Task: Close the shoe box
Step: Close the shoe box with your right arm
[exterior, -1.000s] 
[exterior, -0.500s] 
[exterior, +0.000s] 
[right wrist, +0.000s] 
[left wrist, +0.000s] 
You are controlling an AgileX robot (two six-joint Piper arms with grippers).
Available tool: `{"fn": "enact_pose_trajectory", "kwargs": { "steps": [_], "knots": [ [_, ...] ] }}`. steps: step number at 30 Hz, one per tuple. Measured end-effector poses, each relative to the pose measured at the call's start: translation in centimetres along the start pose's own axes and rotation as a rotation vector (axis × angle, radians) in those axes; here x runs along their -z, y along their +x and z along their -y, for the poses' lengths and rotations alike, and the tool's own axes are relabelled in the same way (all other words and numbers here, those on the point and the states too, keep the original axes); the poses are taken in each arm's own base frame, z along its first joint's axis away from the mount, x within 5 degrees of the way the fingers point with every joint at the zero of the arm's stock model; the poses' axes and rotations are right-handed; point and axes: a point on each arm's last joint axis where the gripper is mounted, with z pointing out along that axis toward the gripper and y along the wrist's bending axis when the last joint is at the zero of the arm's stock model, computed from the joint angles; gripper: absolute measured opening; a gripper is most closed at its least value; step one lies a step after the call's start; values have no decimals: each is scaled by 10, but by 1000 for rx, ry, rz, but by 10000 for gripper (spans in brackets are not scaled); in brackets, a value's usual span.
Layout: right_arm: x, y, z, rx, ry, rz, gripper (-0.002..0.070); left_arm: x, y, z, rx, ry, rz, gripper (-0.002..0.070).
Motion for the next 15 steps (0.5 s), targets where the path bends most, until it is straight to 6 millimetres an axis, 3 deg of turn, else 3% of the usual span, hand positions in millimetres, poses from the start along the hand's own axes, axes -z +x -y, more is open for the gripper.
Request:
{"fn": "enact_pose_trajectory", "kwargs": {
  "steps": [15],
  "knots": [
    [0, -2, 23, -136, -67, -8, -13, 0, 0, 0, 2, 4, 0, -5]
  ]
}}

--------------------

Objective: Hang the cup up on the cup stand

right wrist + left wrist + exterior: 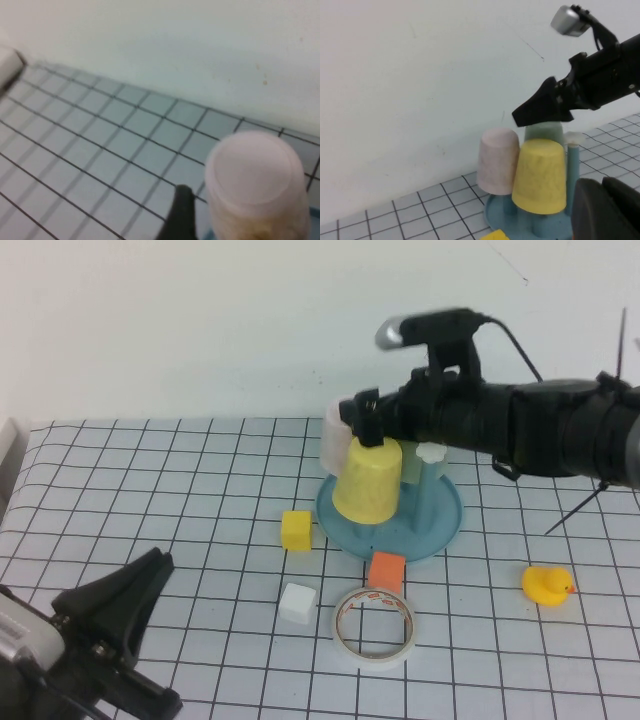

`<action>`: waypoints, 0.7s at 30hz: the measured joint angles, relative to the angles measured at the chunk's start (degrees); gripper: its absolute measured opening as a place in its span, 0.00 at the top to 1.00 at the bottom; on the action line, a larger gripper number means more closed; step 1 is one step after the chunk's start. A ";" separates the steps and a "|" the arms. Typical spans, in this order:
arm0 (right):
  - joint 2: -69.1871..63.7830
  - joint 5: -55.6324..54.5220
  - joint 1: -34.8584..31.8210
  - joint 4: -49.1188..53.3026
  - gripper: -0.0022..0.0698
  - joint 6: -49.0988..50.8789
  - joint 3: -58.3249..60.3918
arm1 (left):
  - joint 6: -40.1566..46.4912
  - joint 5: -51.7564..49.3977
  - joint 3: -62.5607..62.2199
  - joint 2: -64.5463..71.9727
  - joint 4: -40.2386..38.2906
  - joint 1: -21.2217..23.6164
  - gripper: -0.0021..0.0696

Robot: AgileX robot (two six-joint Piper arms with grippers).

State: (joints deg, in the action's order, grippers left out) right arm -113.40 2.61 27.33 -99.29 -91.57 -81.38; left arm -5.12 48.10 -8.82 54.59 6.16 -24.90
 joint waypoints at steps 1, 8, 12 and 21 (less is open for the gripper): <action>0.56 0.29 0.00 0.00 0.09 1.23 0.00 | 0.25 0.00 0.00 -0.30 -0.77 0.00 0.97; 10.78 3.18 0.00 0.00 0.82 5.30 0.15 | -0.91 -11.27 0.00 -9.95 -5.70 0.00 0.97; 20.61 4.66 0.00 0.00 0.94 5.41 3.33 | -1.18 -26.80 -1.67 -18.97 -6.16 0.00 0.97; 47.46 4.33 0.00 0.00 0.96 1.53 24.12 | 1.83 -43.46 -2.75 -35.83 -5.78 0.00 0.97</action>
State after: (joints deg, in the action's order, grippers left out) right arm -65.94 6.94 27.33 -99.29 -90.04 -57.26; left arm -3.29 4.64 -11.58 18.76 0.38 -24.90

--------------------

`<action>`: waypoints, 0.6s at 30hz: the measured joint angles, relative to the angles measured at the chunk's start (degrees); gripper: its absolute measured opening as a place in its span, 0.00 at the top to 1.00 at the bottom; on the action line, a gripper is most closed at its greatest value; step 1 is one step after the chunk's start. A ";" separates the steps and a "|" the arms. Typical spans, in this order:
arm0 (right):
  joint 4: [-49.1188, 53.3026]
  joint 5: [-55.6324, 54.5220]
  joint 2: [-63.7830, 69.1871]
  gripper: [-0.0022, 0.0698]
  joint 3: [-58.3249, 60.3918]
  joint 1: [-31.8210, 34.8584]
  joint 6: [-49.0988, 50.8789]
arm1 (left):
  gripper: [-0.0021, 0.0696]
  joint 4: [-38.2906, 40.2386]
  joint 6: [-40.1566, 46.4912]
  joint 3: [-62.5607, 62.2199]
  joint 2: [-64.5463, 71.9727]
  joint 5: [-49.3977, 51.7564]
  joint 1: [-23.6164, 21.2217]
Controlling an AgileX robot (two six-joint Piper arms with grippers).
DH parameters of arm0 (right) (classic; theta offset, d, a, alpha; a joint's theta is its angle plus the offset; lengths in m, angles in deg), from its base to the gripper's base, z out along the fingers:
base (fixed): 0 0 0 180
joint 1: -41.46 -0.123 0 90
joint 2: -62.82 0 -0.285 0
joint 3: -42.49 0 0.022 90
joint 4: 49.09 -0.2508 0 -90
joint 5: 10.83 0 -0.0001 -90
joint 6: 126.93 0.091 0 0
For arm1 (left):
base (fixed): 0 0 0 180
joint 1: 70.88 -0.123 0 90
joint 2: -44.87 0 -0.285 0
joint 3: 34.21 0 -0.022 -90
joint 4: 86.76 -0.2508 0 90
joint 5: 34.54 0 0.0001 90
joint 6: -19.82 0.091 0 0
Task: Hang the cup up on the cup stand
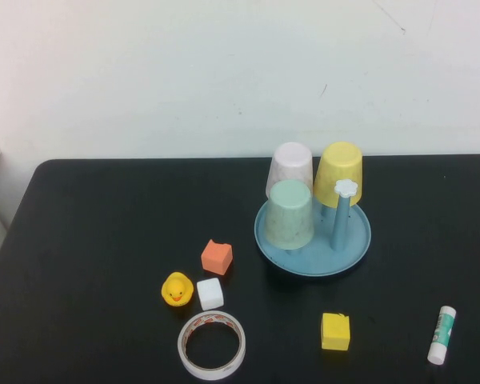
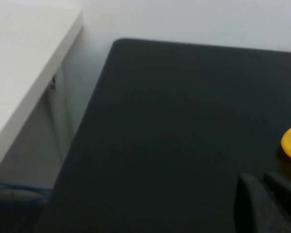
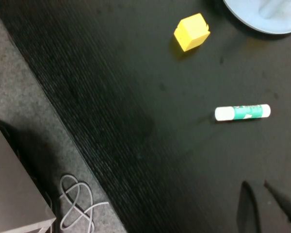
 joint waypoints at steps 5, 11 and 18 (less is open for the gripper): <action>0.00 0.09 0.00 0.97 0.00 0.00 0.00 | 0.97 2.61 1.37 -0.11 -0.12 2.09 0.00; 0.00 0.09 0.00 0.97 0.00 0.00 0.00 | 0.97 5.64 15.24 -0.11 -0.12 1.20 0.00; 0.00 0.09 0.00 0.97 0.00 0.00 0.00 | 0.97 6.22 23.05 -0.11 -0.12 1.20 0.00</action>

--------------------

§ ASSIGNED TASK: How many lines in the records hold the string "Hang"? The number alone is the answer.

§ WRITTEN SOLUTION: 2